Fifth & Pacific Cos. (FNP) agreed to sell its Lucky Brand denim business to an affiliate of Leonard Green & Partners L.P. for $225 million, inking a second deal with the private-equity firm.

Honeywell International Inc. (HON) said it will spend about $300 million to build a new, environmentally friendly automobile refrigerant manufacturing plant in response to increasing demand overseas. The industrial conglomerate is working with key suppliers to increase production capacity for HFO-1234yf, a new refrigerant for automobiles with a global-warming potential of less than 1.

John Wiley & Sons Inc.'s (JWA, JWB) fiscal second-quarter profit slid 16% as the publishing company's results were dinged by restructuring costs, though revenue improved thanks to higher digital book sales.

Lumber Liquidators Holdings Inc. (LL), a hardwood flooring retailer that has faced recent questions about its sourcing practices, issued rosier 2013 targets a day before the company was due to present at a conference in New York City.

Merck & Co. (MRK) said it received approval to continue recruiting patients for a trial of its Alzheimer's treatment currently in development.

MRC Global Inc. (MRC) has inked two separate international acquisitions, including an agreement to buy Norway-based Stream AS, a pipe and valve distributor for the offshore oil and gas industry, for about $260 million.

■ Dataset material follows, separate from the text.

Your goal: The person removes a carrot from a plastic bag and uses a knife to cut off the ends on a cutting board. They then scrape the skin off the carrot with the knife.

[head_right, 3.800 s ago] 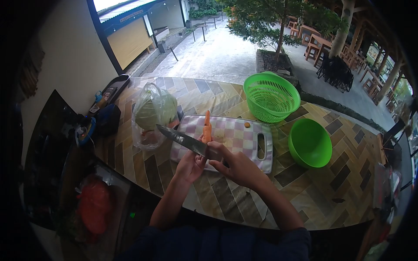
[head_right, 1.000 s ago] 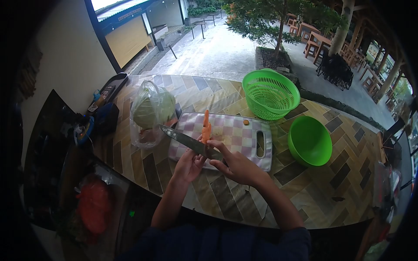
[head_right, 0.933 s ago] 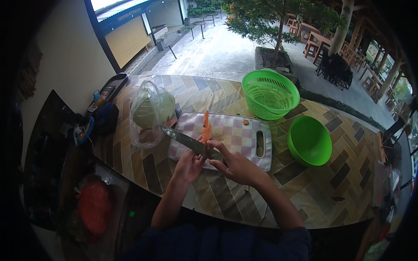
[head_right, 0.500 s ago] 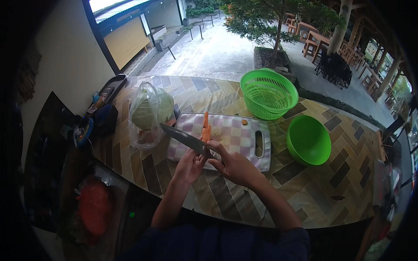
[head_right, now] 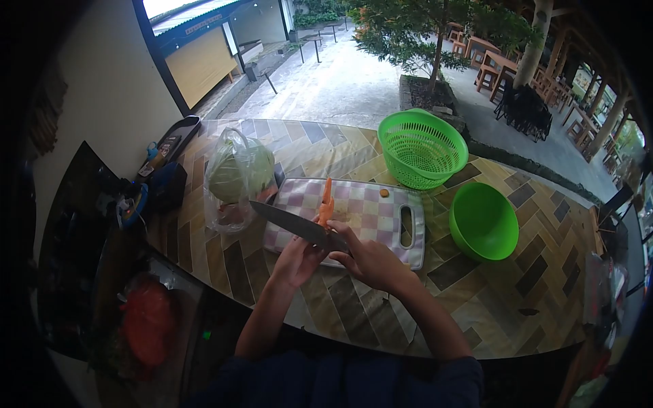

Northrop Grumman Corp. (NOC) has paid $11.4 million to the U.S. to settle a claim that the aerospace and defense company made improper charges to its federal contracts, the Justice Department said Monday.

Outerwall Inc. (OUTR) unveiled a leadership change at its Redbox video-rental kiosk business and is reducing its workforce as the company continues to restructure its business. Also, Outerwall said it will discontinue three concepts: Rubi, a coffee kiosk; Crisp Market, a kiosk distributing prepared foods; and Star Studio, an interactive photo booth.

PVH Corp.'s (PVH) fiscal third-quarter profit grew 17% as sales were again boosted by the acquisition of Warnaco Group Inc. earlier this year, though the clothing company warned of challenges during the holiday season.

Teva Pharmaceutical Industries Ltd. (TEVA, TEVA.TV) provided two outlooks for next year, one that assumes that its top selling drug, multiple-sclerosis treatment Copaxone, will face competition from the introduction of at least two generic rivals in the U.S. and another that assumes no generic competition.

Vail Resorts Inc.'s (MTN) loss widened in its fiscal first quarter on higher expenses pegged to acquisitions.

Waters Corp.'s (WAT) chief financial officer, John Ornell, will resign from the role effective Feb. 1, and Eugene G. Cassis will take over the position on an interim basis, the company said Monday.